Now, during the last update I gave my opinion as to where, I felt, the whiskey had originated from. Although the Celtic Whiskey Shop has stated that it is from an unnamed distillery they have given away some clues by stating that the distillery normally practices triple distillation and that crystal malt was used in the making of this whiskey. These clues led me to believe that the whiskey was in fact from Bushmills, and now, after sampling the Bushmills 12yr and 16yr, either side of the Celtic Cask Sé I am in no doubt. The similarities are there for all to see in style and taste. The main differences are obviously the red wine finish and the fact that Celtic Cask Sé has been presented at 46%, with presumably no colour added and no chill filtration. I also have an opinion on the double distillation as opposed to the triple but I shall leave that for my review of the Bushmills 12yr, which shall be coming up soon.
Onto the tasting notes for Celtic Cask Sé -
Nose - The first hit is that of undiluted blackcurrant juice such as Ribena, fresh banana, ripe oranges, light spices and a very light menthol note. An underlying nuttiness runs throughout and with time more tropical notes came through including fresh pineapple.
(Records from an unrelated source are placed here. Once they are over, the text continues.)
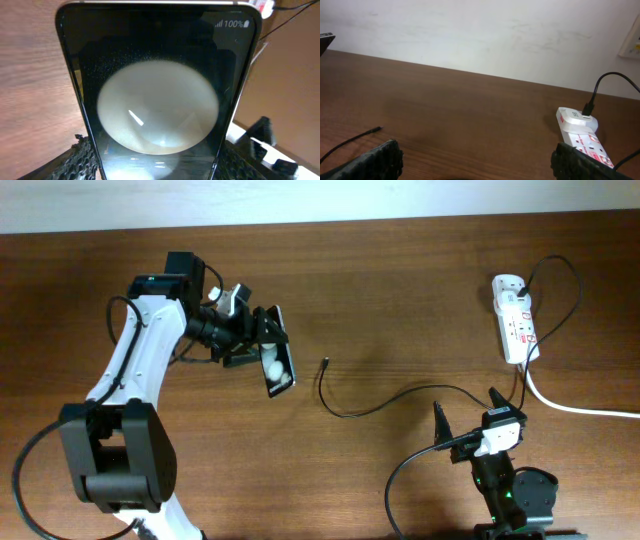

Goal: Plug charger to phone and switch on socket
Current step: 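Lift the phone with the left gripper and tilt it upright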

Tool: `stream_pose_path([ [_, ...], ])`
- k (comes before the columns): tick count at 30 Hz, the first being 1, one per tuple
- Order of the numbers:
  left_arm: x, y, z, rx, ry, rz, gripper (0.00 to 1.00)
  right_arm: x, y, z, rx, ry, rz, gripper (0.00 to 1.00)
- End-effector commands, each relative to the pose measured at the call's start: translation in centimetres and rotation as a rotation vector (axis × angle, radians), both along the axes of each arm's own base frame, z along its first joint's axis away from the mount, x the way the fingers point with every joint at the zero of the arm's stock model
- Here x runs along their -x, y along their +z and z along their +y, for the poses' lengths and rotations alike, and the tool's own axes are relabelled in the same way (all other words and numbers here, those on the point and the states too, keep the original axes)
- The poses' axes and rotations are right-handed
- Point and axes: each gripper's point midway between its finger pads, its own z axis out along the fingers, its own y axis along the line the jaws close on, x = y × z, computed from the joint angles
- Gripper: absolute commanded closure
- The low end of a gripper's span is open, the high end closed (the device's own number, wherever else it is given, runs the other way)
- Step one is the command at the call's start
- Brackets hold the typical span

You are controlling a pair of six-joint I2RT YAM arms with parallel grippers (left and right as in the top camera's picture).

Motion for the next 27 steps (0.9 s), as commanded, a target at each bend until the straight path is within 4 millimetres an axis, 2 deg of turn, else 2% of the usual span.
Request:
stream_pose_path([
  [1,-0.2,2.8,-0.9,0.079,0.065,0.028,0.69,0.1,-0.2,0.4,0.003,0.020,0.003,0.01],
  [8,0.3,2.7,-0.9,0.083,0.150,0.153,0.89,0.1,-0.2,0.4,0.003,0.020,0.003,0.01],
  [13,0.5,2.7,-0.9,0.082,0.150,0.161,0.90,0.1,-0.2,0.4,0.003,0.020,0.003,0.01],
  [17,1.6,2.6,-0.8,0.075,0.153,0.220,0.85,0.1,-0.2,0.4,0.003,0.020,0.003,0.01],
  [20,2.1,2.6,-0.8,0.071,0.154,0.247,0.89,0.1,-0.2,0.4,0.003,0.020,0.003,0.01],
  [21,2.1,2.6,-0.8,0.071,0.154,0.253,1.00,0.1,-0.2,0.4,0.003,0.020,0.003,0.01],
  [23,2.2,3.0,-1.1,0.095,0.161,0.269,1.00,0.1,-0.2,0.4,0.003,0.020,0.003,0.01],
  [27,2.4,5.0,-2.4,0.236,0.143,0.293,1.00,0.1,-0.2,0.4,0.003,0.020,0.003,0.01],
])
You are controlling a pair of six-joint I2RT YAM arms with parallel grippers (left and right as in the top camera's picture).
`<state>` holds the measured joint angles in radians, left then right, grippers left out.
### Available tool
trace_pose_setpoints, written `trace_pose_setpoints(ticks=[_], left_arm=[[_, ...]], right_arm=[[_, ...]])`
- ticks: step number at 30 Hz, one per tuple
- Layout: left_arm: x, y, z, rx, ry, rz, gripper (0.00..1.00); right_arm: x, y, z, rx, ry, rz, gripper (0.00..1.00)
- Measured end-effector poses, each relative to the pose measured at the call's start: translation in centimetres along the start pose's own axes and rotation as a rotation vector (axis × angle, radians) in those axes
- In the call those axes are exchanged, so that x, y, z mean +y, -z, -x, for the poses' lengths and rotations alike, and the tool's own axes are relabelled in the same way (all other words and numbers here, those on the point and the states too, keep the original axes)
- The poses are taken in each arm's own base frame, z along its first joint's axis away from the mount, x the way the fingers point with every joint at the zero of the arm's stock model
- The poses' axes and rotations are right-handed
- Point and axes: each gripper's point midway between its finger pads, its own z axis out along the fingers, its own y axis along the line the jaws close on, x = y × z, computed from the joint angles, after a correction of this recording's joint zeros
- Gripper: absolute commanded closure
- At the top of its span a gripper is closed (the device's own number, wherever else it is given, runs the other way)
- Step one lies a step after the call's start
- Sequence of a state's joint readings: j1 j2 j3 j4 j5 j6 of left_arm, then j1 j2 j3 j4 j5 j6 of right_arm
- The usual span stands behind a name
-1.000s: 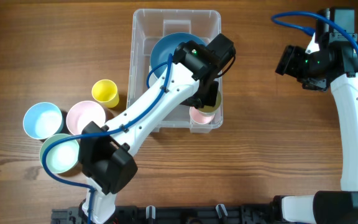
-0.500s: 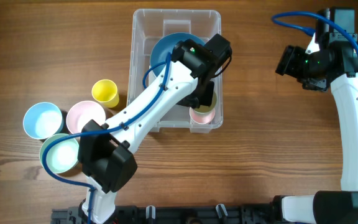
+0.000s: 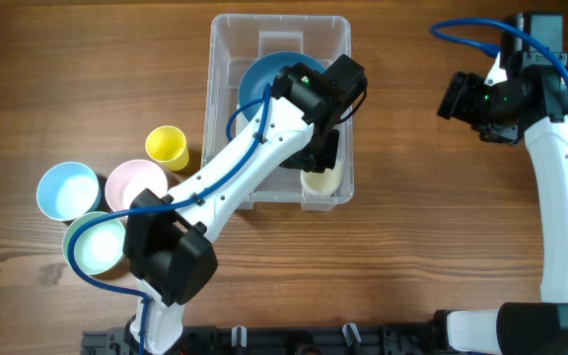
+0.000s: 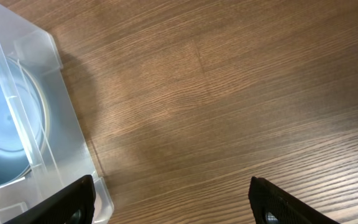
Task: Pack container
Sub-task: 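Place the white cup into the box over the pink cup, then grasp the yellow cup with the left gripper and carry it to the box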
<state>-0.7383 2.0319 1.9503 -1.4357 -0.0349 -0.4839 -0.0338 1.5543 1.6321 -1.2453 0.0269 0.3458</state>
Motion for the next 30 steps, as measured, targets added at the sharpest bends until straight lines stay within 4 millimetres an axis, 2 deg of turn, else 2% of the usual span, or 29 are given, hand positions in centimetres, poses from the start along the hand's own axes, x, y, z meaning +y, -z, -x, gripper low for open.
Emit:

The red wine finish, whilst present, did not take away form the overall fruitiness of the spirit and the nose showcased this through great fruity complexity. With water the experience became more citrus with more orange and now some lemon. Beautifully, rich malt also made an appearance.
Palate - JUICY, JUICY, JUICY!!! Big red fruit arrival. This is accompanied by sweet malt and warming spice in the form of clove. Whilst the spice was warm it was not the slightest bit harsh. Stewed apples and oranges with a touch more menthol. Red fruit continues with more blackcurrant and maybe raspberry. With water the spice is toned down and the red fruit is amplified. I also noted a continued sweetness throughout the palate towards the finish.
Finish - Medium to long with clove spice and a lasting taste of more rich, juicy red fruit.
Overall - This is without doubt one of the most fruit laden whiskies I have ever had the pleasure of sampling. Not as heavy as a sherried malt but fresher and juicier. At €195 you will certainly have to save up a few pennies to get your hands on this whiskey but I'll put it in another light which might influence your decision.
For me this whiskey is not a million miles away from the Bushmills 21yr which can retail anywhere between £120 - £140, depending where you shop. Translated this is roughly €145 - €170. When you consider that the Bushmills 21yr is bottled at 40% and chill filtered with maybe some caramel added I think I'd rather spend that little bit extra and snap up a bottle of the Celtic Cask Sé which has been presented in a far better light and is also a 22yr old single cask.
Fantastic stuff.
Well that's all for this update. Like I said I shall be back soon with not only a review of the Bushmills 12yr but also an insight into an aspect of the Belfast whiskey scene, namely the retailers.
Lastly I would like to, once again, thank the Celtic Whiskey Club for the sample and also for hosting the tweet tasting. Hopefully there will be many more highlights throughout the year.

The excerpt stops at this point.